En Zambie, la tension reste vive après l’élection présidentielle du 13 août. Brian Mundubile, arrivé deuxième du scrutin derrière le président réélu Hakainde Hichilema, a été inculpé de trahison avec 17 autres personnes, selon son avocat.
Recherché par les forces de l’ordre après avoir contesté les résultats de l’élection, l’opposant s’était finalement rendu jeudi, après plus de deux semaines de cavale. Il avait ensuite été placé en détention. Les autorités zambiennes l’accusent de représenter une menace pour la sécurité nationale. Elles affirment notamment avoir découvert plusieurs armes, dont des fusils, lors d’une perquisition menée à son domicile au lendemain du scrutin. Son colistier Makebi Zulu, proche de l’ancien président Edgar Lungu, a également été inculpé pour trahison. Les deux hommes sont actuellement détenus au commissariat central de Lusaka, d’après leur avocat. Brian Mundubile et Makebi Zulu rejettent les accusations portées contre eux. Ils estiment que les faits qui leur sont reprochés ont été fabriqués par les autorités dans le but de les discréditer et de faire pression sur l’opposition.

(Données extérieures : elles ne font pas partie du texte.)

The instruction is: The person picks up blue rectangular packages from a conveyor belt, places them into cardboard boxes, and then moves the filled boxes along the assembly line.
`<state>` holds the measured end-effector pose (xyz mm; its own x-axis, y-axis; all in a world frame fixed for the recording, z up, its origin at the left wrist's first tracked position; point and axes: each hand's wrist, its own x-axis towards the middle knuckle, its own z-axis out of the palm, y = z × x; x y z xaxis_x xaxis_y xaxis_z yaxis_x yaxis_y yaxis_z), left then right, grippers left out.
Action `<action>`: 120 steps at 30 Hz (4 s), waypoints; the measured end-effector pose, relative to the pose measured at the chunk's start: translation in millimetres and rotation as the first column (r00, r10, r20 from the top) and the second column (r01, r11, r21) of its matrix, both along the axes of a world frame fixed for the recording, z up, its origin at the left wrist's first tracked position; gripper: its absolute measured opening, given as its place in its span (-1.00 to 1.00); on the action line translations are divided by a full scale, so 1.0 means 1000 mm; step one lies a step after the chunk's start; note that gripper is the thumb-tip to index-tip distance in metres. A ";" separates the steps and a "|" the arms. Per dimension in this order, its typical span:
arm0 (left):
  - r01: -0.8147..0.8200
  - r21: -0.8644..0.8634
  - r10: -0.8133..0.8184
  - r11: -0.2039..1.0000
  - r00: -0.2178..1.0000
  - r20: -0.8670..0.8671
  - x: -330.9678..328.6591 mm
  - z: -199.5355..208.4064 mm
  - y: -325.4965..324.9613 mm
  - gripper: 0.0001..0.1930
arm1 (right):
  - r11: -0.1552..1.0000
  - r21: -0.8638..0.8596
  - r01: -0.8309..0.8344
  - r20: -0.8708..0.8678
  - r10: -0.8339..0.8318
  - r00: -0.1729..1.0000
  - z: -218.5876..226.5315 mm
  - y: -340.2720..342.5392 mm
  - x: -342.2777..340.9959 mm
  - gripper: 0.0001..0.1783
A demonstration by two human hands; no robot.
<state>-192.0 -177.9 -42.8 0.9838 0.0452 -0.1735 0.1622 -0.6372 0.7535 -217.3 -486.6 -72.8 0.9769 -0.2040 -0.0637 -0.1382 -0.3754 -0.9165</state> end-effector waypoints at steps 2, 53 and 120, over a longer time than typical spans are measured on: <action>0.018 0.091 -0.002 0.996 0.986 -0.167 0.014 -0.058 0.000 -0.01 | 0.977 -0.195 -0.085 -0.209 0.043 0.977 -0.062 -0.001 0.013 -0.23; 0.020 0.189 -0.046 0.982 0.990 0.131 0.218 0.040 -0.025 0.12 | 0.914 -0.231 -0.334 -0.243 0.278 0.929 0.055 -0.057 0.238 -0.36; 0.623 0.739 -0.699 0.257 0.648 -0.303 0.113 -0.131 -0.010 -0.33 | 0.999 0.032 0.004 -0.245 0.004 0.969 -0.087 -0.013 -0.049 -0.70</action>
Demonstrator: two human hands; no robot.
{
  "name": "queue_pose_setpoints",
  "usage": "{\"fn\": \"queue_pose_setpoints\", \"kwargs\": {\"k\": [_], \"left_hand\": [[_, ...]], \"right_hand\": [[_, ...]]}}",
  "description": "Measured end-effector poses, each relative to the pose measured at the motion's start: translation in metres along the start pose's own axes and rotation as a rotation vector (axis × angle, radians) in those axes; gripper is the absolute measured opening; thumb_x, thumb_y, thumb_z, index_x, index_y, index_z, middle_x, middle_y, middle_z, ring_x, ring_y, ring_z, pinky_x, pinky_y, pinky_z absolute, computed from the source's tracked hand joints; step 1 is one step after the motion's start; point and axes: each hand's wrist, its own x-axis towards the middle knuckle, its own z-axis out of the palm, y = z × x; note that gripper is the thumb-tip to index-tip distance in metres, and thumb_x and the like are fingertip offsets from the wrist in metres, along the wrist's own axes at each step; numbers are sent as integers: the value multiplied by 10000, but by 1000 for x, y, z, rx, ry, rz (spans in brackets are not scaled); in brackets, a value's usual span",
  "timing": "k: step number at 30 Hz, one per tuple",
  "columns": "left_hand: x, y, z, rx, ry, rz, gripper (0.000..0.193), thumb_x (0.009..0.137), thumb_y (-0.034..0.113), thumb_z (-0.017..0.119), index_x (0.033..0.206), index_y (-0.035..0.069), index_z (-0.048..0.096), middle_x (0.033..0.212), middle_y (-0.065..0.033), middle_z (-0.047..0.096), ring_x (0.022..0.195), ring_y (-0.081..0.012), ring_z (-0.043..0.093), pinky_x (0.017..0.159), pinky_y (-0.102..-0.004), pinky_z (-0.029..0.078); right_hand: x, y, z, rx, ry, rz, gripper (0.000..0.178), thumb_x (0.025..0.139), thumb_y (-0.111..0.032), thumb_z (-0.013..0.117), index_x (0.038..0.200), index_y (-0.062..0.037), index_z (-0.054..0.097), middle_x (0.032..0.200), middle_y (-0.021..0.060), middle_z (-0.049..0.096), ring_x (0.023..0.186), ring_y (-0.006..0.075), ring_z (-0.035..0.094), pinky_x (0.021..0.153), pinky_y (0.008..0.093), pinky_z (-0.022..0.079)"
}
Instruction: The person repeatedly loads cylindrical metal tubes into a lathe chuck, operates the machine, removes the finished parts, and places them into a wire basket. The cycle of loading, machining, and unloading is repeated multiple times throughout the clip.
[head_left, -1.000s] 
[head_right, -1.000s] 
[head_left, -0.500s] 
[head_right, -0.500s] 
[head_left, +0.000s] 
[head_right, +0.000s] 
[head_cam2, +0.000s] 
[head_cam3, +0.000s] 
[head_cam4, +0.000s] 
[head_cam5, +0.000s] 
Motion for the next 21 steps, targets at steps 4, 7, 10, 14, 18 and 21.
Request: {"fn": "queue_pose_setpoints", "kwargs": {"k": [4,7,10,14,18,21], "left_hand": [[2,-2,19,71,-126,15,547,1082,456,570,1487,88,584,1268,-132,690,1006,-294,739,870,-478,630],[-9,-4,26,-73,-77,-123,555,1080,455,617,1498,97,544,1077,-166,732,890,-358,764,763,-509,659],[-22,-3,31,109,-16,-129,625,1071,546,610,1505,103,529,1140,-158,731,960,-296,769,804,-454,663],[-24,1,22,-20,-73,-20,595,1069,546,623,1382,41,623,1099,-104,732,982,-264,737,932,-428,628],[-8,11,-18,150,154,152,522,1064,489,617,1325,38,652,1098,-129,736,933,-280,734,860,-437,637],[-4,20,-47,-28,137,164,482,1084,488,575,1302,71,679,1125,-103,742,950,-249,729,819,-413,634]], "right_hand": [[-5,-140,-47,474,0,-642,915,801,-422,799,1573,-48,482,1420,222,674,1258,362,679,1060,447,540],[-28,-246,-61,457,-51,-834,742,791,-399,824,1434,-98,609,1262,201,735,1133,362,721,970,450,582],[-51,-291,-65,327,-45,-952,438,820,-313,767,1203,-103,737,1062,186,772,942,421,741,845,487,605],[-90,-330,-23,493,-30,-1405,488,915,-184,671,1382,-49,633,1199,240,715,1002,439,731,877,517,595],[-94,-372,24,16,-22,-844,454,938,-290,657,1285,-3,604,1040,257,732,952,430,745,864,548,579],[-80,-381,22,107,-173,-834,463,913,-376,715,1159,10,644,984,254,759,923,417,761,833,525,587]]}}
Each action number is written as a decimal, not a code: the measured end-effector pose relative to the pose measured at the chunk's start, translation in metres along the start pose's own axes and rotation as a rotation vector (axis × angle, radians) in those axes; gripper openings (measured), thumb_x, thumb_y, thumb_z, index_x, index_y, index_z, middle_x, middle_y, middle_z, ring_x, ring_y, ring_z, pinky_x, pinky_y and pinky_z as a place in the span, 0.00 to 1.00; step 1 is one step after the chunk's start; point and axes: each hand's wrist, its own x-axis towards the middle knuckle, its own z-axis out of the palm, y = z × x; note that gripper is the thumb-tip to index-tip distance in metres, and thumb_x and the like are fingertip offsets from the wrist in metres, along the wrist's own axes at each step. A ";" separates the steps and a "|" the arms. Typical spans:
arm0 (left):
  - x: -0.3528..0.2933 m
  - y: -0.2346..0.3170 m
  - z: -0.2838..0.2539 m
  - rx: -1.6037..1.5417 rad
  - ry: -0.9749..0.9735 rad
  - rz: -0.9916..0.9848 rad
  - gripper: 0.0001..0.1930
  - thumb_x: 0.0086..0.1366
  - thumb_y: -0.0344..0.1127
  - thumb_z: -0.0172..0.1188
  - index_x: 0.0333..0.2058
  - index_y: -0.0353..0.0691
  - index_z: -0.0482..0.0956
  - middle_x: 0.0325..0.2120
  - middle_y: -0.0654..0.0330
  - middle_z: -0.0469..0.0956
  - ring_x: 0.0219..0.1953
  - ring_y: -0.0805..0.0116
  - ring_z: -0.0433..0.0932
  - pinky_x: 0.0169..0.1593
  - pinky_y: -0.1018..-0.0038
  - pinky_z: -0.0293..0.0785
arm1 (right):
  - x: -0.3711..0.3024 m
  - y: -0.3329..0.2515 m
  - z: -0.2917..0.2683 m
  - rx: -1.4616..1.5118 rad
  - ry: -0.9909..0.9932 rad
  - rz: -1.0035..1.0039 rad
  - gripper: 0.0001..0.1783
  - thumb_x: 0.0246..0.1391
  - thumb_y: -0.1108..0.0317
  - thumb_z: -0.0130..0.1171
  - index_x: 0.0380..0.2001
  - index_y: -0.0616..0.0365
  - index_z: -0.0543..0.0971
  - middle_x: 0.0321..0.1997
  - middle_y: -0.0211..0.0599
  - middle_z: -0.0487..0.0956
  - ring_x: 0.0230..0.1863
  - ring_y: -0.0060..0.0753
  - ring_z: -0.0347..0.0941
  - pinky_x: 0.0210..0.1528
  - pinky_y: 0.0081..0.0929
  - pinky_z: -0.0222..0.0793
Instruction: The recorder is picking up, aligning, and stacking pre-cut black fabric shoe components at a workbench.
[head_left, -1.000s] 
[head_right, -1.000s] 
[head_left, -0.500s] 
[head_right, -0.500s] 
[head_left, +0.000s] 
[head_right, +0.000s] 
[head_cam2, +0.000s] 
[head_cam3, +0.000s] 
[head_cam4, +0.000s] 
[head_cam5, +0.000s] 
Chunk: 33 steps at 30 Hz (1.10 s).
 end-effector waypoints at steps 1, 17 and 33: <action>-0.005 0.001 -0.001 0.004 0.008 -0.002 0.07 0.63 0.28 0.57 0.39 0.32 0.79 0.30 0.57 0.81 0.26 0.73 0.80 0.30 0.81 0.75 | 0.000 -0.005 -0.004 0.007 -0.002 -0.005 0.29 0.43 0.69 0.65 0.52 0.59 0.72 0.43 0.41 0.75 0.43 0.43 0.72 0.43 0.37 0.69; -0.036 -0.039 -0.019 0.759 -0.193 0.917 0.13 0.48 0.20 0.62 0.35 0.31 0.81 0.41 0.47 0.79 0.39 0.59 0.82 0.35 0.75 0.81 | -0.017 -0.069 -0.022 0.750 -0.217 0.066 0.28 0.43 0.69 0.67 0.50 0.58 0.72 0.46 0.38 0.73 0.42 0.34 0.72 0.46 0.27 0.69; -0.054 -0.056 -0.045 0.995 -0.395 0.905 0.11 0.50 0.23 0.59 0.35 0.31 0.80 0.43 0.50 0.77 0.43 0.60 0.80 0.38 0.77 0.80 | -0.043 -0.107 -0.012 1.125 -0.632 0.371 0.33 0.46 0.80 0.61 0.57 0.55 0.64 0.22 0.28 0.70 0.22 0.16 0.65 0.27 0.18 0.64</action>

Une opposition de plus en plus sous pression
La situation politique reste tendue depuis la présidentielle. Amnesty International a notamment dénoncé des arrestations qu’elle considère comme arbitraires visant plusieurs membres de l’opposition. Les tensions se sont davantage exacerbées après la mort par balle du député d’opposition Mutotwe Kafwaya. Celui-ci a été tué lors d’une opération menée par les forces de sécurité au domicile de Brian Mundubile. Cette nouvelle affaire intervient à la veille de l’investiture de Hakainde Hichilema, réélu pour un second mandat. Le président zambien doit prêter serment ce mardi 1er septembre, dans un contexte marqué par les inquiétudes liées aux poursuites engagées contre plusieurs figures de l’opposition, rapporte Nasuba Infos.